Rene Schmit, Blanchard, Tobie M. | 10/24/2007 1:01:22 AM
News Release Distributed 10/23/07
Every October, around 10,000 children wander through Perilloux’s Pumpkin Patch in St. Charles Parish in search of the perfect pumpkin. The operation started by accident 24 years ago with one Girl Scout troop and a small wagon.
The next year, five school groups visited the farm, and from there it grew. Today, school children and groups from across Southeast Louisiana board large trailers and make their way through Timmy Perilloux’s farm to the pumpkin patch.
The success of this business has surprised him.
“I’m only trying to keep up with the growth of it. I’d like to hold the growth as it is right now – no larger,” he said. “I didn’t build it up. I’m giving credit to the school teachers, the parents and mainly the children.”
On a mild October morning, around a dozen school groups are visiting the farm. The groups are shuttled past Perilloux’s vegetable gardens to the pumpkins. Each child is allowed to pick out a pumpkin.
Nina James was there with her son Korrin, a pre-K student at Hazel Park/Hilda Knoff School in River Ridge.
“He wants to take it home and draw a face on it,” she said. “He doesn’t want to carve it.”
Another youngster felt a strong attachment to his pumpkin.
“It’s going to sleep with me tonight,” said Eric Offray, a student at Holy Rosary Academy in New Orleans.
Schools such as St. Christopher Elementary School in Metairie use the field trip as a learning tool.
“We talk about pumpkins and Halloween during the week,” Pre-K teacher Kristen Matherne said. “We’ll bring a pumpkin back to the classroom and measure and weigh it.”
Perilloux has 15 acres of pumpkins. He grows the light-colored Creole, or cow pumpkins, and purchases traditional pumpkins mainly from New Mexico.
He has worked with the LSU AgCenter in attempts to grow traditional pumpkins.
“They brought, several times, 20 varieties of orange pumpkin seeds. We planted them,” Perilloux said. “Whatever chemical they told me to buy, I bought to try and stop the belly rot on the pumpkins.”
Too much moisture makes it difficult to grow traditional pumpkins. The Creole pumpkins have been reliable for nearly 200 years. They got the name cow pumpkins from early farmers in Louisiana.
“The farmers found the cows liked to eat the pumpkins, so the farmers grew them as a winter staple for the cows,” said Rene Schmit, an LSU AgCenter county agent in St. Charles Parish.
Youngsters visiting the pumpkin patch can take away more than just a pumpkin. Many are seeing a working farm for the first time.

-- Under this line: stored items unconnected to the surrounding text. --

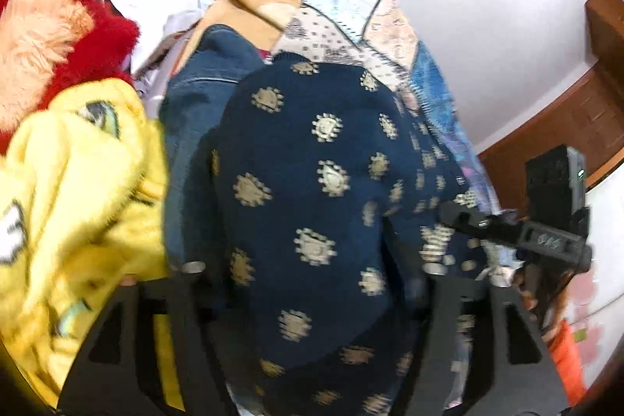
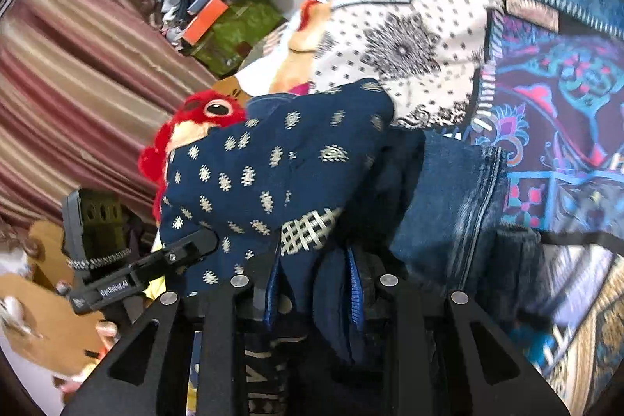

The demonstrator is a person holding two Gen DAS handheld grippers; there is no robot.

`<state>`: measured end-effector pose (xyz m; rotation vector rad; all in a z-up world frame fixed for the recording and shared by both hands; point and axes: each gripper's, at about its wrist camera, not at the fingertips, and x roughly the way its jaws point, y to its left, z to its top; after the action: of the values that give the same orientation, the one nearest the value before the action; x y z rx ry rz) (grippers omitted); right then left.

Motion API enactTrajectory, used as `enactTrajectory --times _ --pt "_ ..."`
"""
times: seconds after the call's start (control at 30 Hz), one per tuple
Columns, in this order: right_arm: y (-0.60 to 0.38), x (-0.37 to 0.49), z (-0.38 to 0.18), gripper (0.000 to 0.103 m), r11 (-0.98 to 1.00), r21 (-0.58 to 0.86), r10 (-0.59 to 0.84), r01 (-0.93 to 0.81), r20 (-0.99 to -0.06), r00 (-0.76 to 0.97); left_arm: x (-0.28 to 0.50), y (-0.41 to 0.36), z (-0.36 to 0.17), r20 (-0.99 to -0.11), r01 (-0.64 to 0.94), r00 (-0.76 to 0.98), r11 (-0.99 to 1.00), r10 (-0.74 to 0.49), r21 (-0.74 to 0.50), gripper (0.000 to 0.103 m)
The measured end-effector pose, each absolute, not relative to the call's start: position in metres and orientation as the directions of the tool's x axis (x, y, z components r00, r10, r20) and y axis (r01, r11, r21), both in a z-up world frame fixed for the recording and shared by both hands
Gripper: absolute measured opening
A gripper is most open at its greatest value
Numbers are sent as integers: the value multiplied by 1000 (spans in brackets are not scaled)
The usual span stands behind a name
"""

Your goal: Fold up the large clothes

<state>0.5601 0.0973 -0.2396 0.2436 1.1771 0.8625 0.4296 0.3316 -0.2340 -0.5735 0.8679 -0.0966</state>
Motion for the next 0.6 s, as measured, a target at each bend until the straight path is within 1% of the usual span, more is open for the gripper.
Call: enactTrajectory --times 0.03,0.1,0.17,0.2,0.27,0.3,0.33,0.37,0.4,0.47,0.53,0.6 --pt "96 562 -240 27 671 574 690 -469 -714 115 430 328 -235 -711 -158 649 866 -272 -475 89" --pt "94 554 -232 27 685 517 662 -513 -736 142 427 318 -228 -723 -149 651 894 -233 -423 89" --pt "90 542 -214 29 707 429 624 -562 -752 210 428 315 -222 -727 -147 660 916 -190 -373 89" --pt "87 534 -205 29 717 386 607 -581 -755 247 426 312 -218 -726 -142 667 927 -169 -347 89" --pt "83 519 -186 32 705 351 613 -616 -738 281 417 300 -206 -726 -115 672 948 -145 -296 91" --pt "81 513 -181 45 699 349 619 -624 -733 283 415 297 -203 -729 -108 670 953 -139 -282 97" --pt "80 506 -176 71 696 343 622 -630 -726 292 409 290 -199 -735 -104 666 960 -127 -259 101" --pt "79 498 -173 82 698 329 624 -636 -716 314 403 286 -198 -736 -100 666 964 -120 -247 101" --pt "78 488 -170 89 696 301 627 -652 -697 348 397 280 -199 -740 -89 662 968 -120 -236 101" --pt "82 475 -174 89 688 261 617 -677 -701 357 387 268 -205 -763 -69 636 977 -114 -203 101" --pt "84 468 -188 89 701 234 585 -674 -729 355 378 261 -218 -787 -81 611 984 -78 -161 102" --pt "81 465 -209 89 723 212 541 -657 -766 348 369 263 -229 -787 -99 611 977 -88 -187 102"
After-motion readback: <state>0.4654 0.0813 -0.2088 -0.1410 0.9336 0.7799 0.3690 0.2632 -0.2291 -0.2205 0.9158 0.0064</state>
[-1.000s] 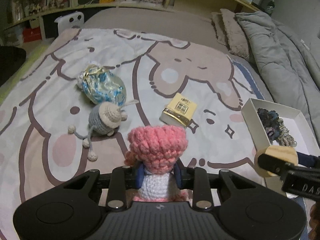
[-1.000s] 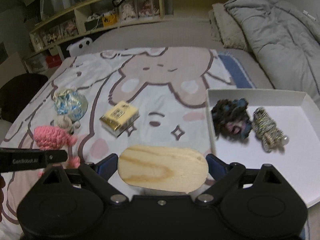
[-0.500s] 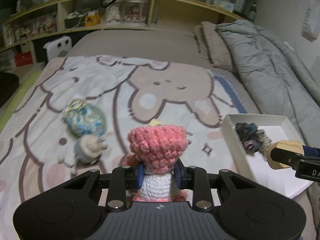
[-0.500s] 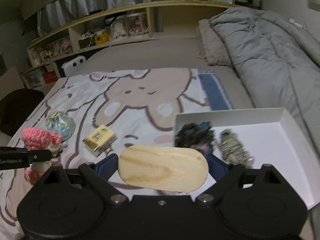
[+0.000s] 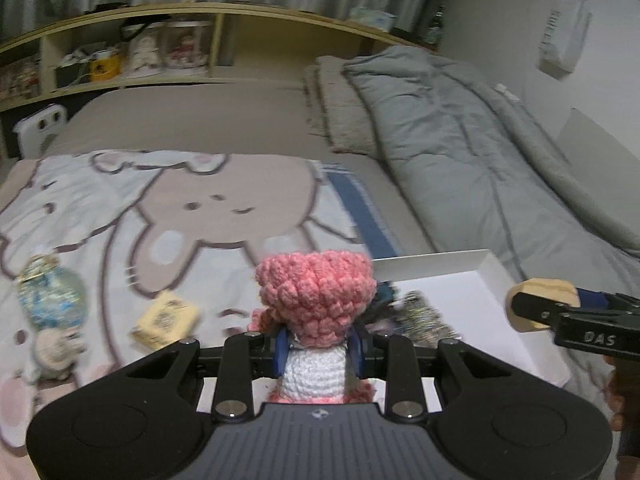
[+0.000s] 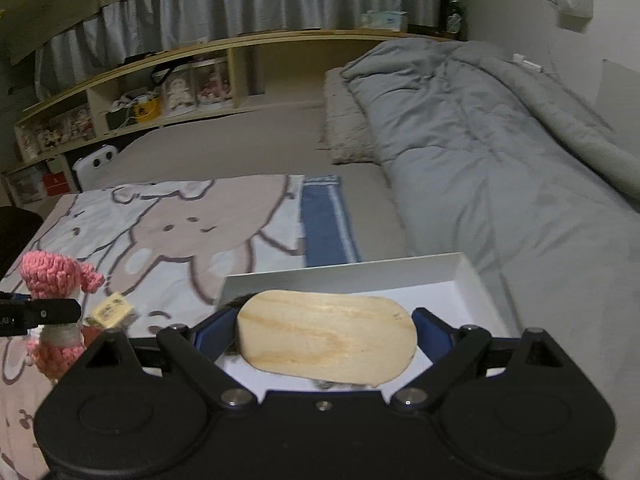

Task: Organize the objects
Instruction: 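Carry pink doll over white box with left tool while right tool drops wooden block inside, then lower pink doll into white box and open left gripper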

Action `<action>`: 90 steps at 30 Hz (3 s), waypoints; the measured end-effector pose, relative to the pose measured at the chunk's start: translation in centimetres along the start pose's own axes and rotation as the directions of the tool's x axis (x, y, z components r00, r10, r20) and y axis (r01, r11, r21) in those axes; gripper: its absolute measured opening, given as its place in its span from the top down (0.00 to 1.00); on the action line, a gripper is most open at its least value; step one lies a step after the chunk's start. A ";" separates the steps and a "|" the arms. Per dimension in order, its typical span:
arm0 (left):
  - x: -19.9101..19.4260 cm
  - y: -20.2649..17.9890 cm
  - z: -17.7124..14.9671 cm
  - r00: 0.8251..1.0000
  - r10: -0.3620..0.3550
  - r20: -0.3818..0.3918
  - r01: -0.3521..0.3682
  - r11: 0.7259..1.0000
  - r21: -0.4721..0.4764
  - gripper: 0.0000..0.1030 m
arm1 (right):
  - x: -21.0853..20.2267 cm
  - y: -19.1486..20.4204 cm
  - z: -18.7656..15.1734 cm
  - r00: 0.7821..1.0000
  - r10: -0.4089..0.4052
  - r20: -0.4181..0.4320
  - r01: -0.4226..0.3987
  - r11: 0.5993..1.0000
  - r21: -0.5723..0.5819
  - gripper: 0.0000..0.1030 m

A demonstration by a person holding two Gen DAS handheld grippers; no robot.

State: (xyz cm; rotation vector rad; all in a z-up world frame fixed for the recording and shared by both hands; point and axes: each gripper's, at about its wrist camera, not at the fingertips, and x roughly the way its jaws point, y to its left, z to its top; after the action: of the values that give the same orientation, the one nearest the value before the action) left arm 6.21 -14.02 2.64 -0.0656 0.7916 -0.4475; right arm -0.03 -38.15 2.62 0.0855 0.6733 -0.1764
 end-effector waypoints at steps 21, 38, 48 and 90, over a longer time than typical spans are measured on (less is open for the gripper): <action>11.7 -8.4 -4.8 0.958 -0.132 -0.254 0.126 0.991 -0.043 0.70 | 7.7 -8.4 -0.3 0.996 -0.030 -0.087 0.031 0.999 0.013 0.08; 17.3 -6.3 -4.1 0.964 -0.067 -0.256 0.057 0.997 -0.049 0.66 | 18.4 -6.6 1.0 0.990 0.009 -0.140 -0.018 0.997 -0.068 0.08; 16.6 -6.2 -3.6 0.963 -0.038 -0.265 0.027 0.999 -0.045 0.49 | 18.3 -7.5 1.4 0.992 -0.013 -0.129 0.010 1.000 -0.028 0.00; 2.8 -5.9 -2.5 0.993 0.026 -0.114 -0.020 0.998 0.055 0.03 | -2.6 -5.4 -2.1 0.999 -0.033 -0.036 0.035 0.998 0.059 0.00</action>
State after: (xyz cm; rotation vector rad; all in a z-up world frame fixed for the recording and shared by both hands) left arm 4.00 -20.24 0.32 0.0190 0.8916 -0.4530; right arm -4.34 -42.78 2.53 0.1348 0.7048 -0.2279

“That’s a lot of influence on these kids in terms of introducing them to agriculture whether it’s pumpkins or the vegetables,” Schmit said. “It gives the kids an opportunity to see an actual farming operation and to expose them to agriculture production.”
After picking a pumpkin, the groups load them in a wagon to take back to the washing shed. There, the pumpkins receive a quick bath and are ready for their new homes.
It is obvious by the sounds and smiles that the groups enjoy their fall outing.
“It’s great to be at the pumpkin patch, because I love picking big pumpkins,” Adam Bourgeois, a pre-K student at St. Christopher said.
Perilloux’s Pumpkin Patch in Montz, La., is open through October, and the farm has an area for picnicking.